Here is where we get to the "false" hope. I don't care if you have peed on one million sticks. Each time you do and you are waiting those 2 minutes (or whatever length of time it takes to calculate) you sit and think ... "Maybe this could be the time I get two blue lines, the plus sign, the positive or whatever you are dying in your heart to see." However most of this is your heart speaking. Your head (still half asleep) tells you over and over the result will be negative. I have learned over this past year that your heart never sleeps, especially at 3 or 4 in the morning when you wake up and those racing thoughts in your head need to get out.
I will apologize ahead of time that most of these posts will ramble and I can guarantee a few things. 1) I will use a lot of "quotations" or "air quotes" if you will around words. Most of the time it has a tone to the word 2) when in a good mood I will use a lot of smiley icons like ;o) or ;oP. The later is me sticking out my tongue 3) when in a bad mood I will not sugar coat things. I usually try to be Suzie Sunshine or Pollyanna but there are times when we all just need to vent and complain and 4) I will RAMBLE... I have a lot of crazy thoughts that need to escape.

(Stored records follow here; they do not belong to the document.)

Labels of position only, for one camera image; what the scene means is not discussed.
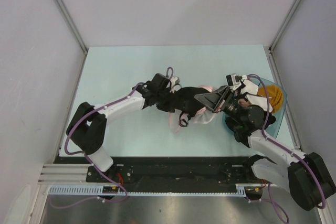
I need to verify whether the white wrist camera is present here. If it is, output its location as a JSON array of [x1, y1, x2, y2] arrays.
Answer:
[[170, 76, 180, 86], [226, 73, 247, 91]]

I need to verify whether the white mesh laundry bag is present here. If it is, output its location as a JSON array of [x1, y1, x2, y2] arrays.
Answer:
[[169, 86, 217, 133]]

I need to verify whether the white slotted cable duct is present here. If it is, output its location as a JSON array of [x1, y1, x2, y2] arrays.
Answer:
[[48, 184, 261, 197]]

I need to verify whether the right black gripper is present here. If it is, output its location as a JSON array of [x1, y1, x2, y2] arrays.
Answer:
[[193, 85, 245, 125]]

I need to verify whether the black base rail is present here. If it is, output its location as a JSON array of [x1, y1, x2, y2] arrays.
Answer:
[[54, 157, 266, 193]]

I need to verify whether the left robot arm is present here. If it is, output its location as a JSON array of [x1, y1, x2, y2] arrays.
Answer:
[[64, 73, 180, 182]]

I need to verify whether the blue translucent plastic basin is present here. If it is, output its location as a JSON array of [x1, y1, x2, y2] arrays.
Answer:
[[222, 74, 289, 138]]

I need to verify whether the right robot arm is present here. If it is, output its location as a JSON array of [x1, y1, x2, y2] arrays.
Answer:
[[195, 86, 335, 211]]

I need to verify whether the white bra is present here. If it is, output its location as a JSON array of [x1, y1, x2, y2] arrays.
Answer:
[[238, 79, 273, 112]]

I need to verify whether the mustard yellow garment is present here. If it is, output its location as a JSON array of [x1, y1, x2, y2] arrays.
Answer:
[[257, 84, 284, 114]]

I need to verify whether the black bra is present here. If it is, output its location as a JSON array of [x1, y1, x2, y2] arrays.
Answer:
[[172, 87, 213, 127]]

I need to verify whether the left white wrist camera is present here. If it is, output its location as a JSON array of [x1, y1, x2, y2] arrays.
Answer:
[[170, 76, 180, 86]]

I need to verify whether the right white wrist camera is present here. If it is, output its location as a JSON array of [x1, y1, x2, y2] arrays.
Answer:
[[226, 73, 247, 91]]

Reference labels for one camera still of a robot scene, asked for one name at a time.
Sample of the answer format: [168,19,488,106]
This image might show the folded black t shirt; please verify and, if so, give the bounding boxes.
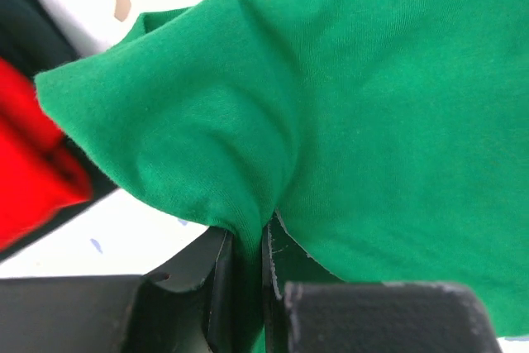
[1,0,117,260]

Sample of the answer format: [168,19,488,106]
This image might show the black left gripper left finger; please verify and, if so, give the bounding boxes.
[1,228,232,353]

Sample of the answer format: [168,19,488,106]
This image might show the folded red t shirt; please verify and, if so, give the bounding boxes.
[1,60,92,249]

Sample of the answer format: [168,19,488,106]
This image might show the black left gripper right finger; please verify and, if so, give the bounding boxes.
[262,215,501,353]

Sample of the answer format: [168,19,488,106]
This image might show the green t shirt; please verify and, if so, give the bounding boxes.
[36,0,528,352]

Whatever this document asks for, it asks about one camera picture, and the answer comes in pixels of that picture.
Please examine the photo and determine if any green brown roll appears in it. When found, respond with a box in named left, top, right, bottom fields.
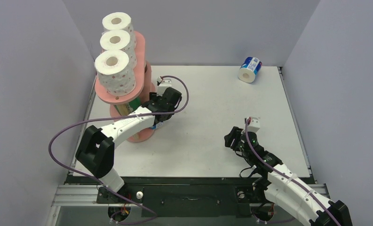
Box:
left=114, top=97, right=141, bottom=116

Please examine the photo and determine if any white dotted toilet roll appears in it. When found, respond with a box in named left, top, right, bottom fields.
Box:
left=95, top=50, right=136, bottom=97
left=102, top=12, right=134, bottom=33
left=100, top=30, right=136, bottom=58

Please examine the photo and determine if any blue Tempo packaged roll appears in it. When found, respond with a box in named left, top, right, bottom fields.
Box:
left=151, top=122, right=164, bottom=130

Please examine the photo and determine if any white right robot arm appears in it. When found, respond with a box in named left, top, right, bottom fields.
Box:
left=224, top=127, right=352, bottom=226

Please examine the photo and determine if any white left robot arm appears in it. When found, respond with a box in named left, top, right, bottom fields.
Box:
left=75, top=88, right=182, bottom=202

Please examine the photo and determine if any pink three-tier wooden shelf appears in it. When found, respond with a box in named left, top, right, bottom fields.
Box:
left=94, top=30, right=157, bottom=144

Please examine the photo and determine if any blue white packaged roll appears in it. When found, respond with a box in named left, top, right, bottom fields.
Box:
left=238, top=57, right=262, bottom=83

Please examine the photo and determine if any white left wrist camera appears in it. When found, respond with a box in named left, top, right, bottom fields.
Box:
left=156, top=77, right=172, bottom=96

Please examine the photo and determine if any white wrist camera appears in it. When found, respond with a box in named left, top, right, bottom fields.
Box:
left=156, top=77, right=172, bottom=96
left=245, top=117, right=261, bottom=133

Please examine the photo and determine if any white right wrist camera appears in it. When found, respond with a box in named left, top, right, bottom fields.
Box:
left=245, top=117, right=261, bottom=133

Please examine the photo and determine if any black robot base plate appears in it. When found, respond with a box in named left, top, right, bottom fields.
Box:
left=95, top=176, right=268, bottom=219

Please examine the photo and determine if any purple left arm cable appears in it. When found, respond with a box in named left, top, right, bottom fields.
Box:
left=48, top=75, right=190, bottom=225

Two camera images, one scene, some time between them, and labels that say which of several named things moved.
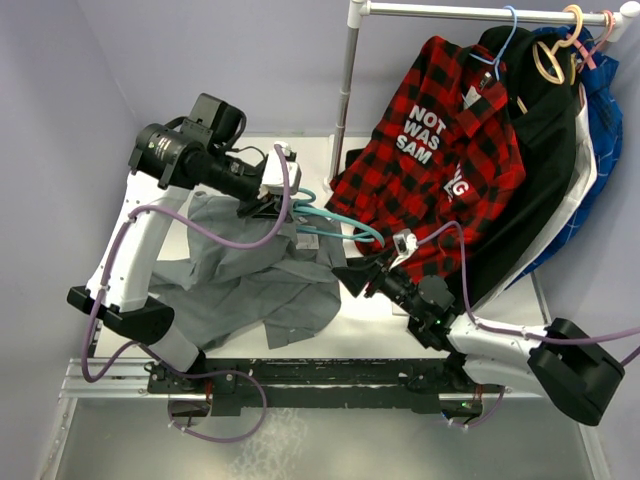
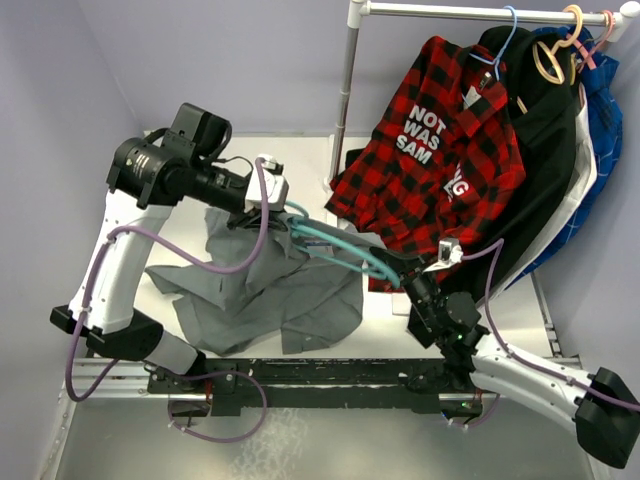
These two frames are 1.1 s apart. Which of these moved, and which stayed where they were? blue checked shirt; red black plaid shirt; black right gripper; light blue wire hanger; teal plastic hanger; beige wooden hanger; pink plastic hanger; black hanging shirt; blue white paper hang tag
Moved: blue white paper hang tag; black right gripper; teal plastic hanger
Stayed: red black plaid shirt; blue checked shirt; light blue wire hanger; black hanging shirt; pink plastic hanger; beige wooden hanger
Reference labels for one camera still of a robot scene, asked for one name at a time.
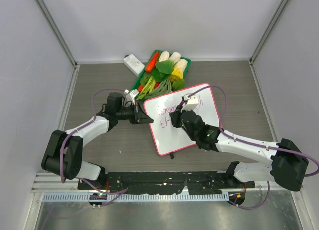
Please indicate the green toy long beans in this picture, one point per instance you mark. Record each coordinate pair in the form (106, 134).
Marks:
(163, 88)

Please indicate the orange toy carrot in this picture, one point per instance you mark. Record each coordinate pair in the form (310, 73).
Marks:
(151, 62)

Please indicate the light green toy celery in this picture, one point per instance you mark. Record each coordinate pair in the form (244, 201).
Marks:
(146, 85)

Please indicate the pink framed whiteboard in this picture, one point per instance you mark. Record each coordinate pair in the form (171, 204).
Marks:
(168, 139)

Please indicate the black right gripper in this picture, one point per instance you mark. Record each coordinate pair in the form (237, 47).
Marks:
(176, 115)

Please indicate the white slotted cable duct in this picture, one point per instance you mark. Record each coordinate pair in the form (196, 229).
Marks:
(91, 197)

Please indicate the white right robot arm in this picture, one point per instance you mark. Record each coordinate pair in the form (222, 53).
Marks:
(280, 162)

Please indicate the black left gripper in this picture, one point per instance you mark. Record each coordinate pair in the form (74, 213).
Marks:
(139, 117)

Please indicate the white rectangular bottle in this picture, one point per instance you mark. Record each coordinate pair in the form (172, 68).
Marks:
(133, 64)

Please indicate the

The pregnancy test from 3am this morning brings me to the "fake" periods. See I don't ovulate. kind of a problem when your end game is motherhood. My Dr has diagnosed me with PCOS (Polycystic Ovarian Syndrome) more on that later. Given I don't ovualte, I don't have a period. Generally most women not trying to get pregnant would consider that a blessing. Since going off of birth control in January I have not had a "true" period. Instead I have had 3 "fake" periods and I'm embarking to the pharmacy today for the meds to have a 4th.

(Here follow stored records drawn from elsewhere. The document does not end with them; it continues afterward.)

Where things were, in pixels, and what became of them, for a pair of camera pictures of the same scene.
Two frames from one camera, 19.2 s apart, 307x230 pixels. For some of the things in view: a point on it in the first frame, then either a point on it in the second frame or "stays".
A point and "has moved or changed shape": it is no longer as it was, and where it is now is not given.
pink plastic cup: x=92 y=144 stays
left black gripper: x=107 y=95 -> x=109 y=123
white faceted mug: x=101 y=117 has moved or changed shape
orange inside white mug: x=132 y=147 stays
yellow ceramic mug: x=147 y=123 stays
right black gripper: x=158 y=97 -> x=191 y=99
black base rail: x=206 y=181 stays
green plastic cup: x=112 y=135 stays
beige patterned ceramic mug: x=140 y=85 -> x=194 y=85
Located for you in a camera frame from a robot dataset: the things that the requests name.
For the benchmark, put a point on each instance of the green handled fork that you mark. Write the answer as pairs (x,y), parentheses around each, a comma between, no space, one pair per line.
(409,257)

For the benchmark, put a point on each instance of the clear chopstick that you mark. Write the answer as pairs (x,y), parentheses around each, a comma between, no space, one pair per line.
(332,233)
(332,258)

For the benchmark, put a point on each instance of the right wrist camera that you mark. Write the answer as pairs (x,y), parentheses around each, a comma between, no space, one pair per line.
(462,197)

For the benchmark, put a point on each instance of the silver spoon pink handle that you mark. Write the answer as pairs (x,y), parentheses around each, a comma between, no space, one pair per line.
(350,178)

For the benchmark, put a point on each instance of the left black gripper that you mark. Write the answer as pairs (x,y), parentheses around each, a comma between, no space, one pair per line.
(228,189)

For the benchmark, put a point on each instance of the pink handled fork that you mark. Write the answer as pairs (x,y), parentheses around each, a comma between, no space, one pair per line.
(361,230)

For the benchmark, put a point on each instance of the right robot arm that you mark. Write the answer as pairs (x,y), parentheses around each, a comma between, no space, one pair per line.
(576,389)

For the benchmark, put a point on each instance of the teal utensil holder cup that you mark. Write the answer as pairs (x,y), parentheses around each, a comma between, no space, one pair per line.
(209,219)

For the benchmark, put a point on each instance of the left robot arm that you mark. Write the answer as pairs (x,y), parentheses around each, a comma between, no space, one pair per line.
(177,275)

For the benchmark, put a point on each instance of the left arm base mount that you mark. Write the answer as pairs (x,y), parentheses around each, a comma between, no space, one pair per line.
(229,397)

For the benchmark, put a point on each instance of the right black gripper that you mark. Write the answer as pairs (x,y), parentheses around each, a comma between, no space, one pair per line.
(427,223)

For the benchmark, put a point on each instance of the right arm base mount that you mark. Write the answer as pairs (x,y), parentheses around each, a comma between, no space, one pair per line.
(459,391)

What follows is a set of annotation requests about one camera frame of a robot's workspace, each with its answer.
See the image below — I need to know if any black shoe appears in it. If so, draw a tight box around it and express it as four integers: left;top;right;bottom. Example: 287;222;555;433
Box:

Here is what happens. You take Provera for 10 days. Provera is a very small pill of progesterone (a female hormone elevated after ovulation). My body is anti female hormone and anti ovulation so I don't produce high levels of Progesterone. Now generally what happens is when the unfertile egg gets to the uterus the progesterone levels drop and this causes a period. Provera is a "fake" period cause it falsely increases your hormone levels and then on day 11 when you run out of meds and your hormones drop again, it triggers your body to have a period.

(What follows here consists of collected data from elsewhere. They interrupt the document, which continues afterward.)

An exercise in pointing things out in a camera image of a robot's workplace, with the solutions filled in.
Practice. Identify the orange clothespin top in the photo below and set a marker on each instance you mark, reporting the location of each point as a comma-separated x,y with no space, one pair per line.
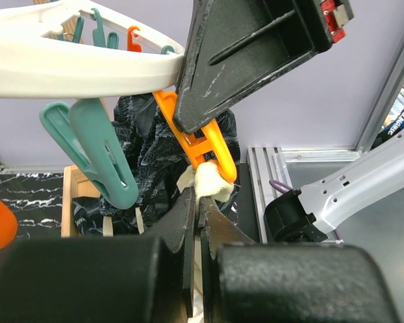
131,44

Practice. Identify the teal clothespin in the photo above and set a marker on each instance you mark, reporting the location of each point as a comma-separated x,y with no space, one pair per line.
85,133

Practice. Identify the white round clip hanger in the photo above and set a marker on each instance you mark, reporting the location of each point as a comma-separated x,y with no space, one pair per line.
34,64

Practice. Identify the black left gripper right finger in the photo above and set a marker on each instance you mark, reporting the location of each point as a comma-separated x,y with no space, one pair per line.
286,282

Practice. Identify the white printed t-shirt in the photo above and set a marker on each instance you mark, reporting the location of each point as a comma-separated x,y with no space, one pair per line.
198,308

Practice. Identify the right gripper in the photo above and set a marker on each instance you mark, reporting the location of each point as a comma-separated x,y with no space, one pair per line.
234,48

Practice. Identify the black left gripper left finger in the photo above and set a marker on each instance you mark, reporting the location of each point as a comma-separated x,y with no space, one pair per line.
138,278

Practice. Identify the cream sock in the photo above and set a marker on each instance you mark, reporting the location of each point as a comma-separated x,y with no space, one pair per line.
207,182

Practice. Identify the dark patterned garment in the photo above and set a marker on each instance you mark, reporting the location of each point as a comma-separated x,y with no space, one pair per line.
156,160

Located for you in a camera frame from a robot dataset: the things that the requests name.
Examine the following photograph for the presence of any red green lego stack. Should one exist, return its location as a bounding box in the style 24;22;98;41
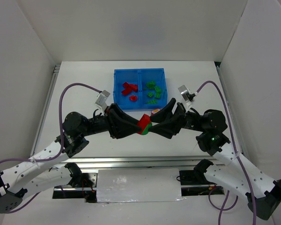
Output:
137;114;152;135

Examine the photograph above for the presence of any green 2x4 lego plate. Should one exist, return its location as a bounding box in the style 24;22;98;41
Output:
146;99;158;105

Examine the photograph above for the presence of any flower lego stack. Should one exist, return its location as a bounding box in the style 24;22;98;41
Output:
151;108;161;115

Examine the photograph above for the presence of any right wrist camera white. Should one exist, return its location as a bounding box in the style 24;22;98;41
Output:
178;85;196;111

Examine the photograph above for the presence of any white foil sheet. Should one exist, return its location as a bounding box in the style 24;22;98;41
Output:
96;168;183;203

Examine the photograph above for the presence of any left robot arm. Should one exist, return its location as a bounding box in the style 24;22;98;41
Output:
0;104;141;214

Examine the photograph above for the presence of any green stepped lego brick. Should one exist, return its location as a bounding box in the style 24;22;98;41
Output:
145;81;156;90

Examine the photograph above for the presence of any green square lego brick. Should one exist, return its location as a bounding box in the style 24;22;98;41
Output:
154;86;162;99

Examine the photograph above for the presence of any red arch lego piece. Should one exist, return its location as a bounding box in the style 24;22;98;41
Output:
129;95;138;102

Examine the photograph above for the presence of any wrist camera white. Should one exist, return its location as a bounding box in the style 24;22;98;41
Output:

Now I am anything but "normal" and even with "fake" periods, my body has its own rules. The "faker" as I'll call it is supposed to start 3-5 days after the drop in hormones. Mine usually starts that next day but I guess I shouldn't really say it ever "starts." The "faker" I have is usually the lightest thing ever and lasts about 5-6 days and I could probably get away with less than 5 light tampons... It's more annoying than actually having a "real" period.
Initially I called Provera the "jump start" medicine. My Dr thought it would initiate a normal cycle if we could introduce some hormones into my body and actually have a DAY 1 to start. I was always under the impression that your period was at the end of your monthly cycle, but I was wrong. The first day of your period is actually Day 1 and the start of it all. The doctor said if you can't have a Day 1 and a beginning then you won't ovulate or have the "textbook Day 14" for the fertile window.
So that is where I sit today, Oct 24th: On the verge of my 4th "fake" period in 10 months, awake at 447 am and a bit hungry for more than just breakfast.